WHAT IS REQUIRED |
From the data underneath, reproduce exactly the stretch that begins at the line with "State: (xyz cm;" and ends after the line with "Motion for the".

INFORMATION PROVIDED |
________________________________________

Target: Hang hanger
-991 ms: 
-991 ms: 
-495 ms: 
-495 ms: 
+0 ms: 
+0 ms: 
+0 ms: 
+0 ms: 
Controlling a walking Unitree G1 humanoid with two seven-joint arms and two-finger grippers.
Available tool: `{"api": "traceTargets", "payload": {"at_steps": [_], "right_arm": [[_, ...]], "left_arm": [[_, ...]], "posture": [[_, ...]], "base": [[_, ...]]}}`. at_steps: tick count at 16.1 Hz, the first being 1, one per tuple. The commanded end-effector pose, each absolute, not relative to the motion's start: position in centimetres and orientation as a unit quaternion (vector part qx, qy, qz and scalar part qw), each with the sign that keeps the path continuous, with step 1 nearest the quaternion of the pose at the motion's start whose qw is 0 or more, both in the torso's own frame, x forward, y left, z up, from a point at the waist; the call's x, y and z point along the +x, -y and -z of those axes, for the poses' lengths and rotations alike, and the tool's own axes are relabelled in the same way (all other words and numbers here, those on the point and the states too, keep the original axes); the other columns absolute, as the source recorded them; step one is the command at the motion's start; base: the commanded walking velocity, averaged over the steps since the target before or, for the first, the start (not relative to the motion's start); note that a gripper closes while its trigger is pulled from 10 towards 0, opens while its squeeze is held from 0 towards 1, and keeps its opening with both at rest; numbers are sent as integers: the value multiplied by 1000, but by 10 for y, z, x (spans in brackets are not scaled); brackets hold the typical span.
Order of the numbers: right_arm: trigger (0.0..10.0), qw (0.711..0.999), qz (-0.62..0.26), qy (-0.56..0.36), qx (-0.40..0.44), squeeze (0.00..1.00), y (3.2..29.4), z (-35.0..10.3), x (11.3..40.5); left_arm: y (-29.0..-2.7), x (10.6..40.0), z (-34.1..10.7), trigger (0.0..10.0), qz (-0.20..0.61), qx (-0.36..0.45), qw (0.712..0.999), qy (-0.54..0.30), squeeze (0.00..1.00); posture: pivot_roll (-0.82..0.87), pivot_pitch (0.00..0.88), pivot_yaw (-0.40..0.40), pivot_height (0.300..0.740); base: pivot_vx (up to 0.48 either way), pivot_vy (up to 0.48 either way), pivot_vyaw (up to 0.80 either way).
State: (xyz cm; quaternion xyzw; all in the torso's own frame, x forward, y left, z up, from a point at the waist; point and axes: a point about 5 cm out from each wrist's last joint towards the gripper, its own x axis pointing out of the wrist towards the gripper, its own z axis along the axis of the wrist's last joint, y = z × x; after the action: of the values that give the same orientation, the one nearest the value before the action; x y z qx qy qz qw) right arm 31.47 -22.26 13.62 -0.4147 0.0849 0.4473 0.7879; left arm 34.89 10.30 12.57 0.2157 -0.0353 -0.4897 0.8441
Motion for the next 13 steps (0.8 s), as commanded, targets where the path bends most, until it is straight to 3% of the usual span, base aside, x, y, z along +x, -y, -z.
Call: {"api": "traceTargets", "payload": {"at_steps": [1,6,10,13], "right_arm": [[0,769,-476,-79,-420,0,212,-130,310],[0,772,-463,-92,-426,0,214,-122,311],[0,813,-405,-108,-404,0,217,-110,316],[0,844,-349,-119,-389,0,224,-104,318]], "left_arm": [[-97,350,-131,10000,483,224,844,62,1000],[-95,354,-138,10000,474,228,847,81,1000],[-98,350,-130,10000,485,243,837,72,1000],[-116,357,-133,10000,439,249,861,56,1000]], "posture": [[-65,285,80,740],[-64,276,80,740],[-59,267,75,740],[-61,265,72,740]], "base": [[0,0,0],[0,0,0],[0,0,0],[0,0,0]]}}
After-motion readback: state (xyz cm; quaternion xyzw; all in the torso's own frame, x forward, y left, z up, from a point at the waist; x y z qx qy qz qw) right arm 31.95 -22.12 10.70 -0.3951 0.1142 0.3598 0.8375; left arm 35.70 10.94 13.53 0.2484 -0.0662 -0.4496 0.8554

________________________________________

SOLVED PROBLEM |
State: (xyz cm; quaternion xyzw; all in the torso's own frame, x forward, y left, z up, from a point at the waist; point and axes: a point about 5 cm out from each wrist's last joint towards the gripper, its own x axis pointing out of the wrist towards the gripper, its own z axis along the axis of the wrist's last joint, y = z × x; after the action: of the values that give the same orientation, the one nearest the value before the action; x y z qx qy qz qw) right arm 31.47 -22.26 13.62 -0.4147 0.0849 0.4473 0.7879; left arm 34.89 10.30 12.57 0.2157 -0.0353 -0.4897 0.8441
Motion for the next 13 steps (0.8 s), as commanded, targets where the path bends most, until it is straight to 3% of the usual span, base aside, x, y, z along +x, -y, -z.

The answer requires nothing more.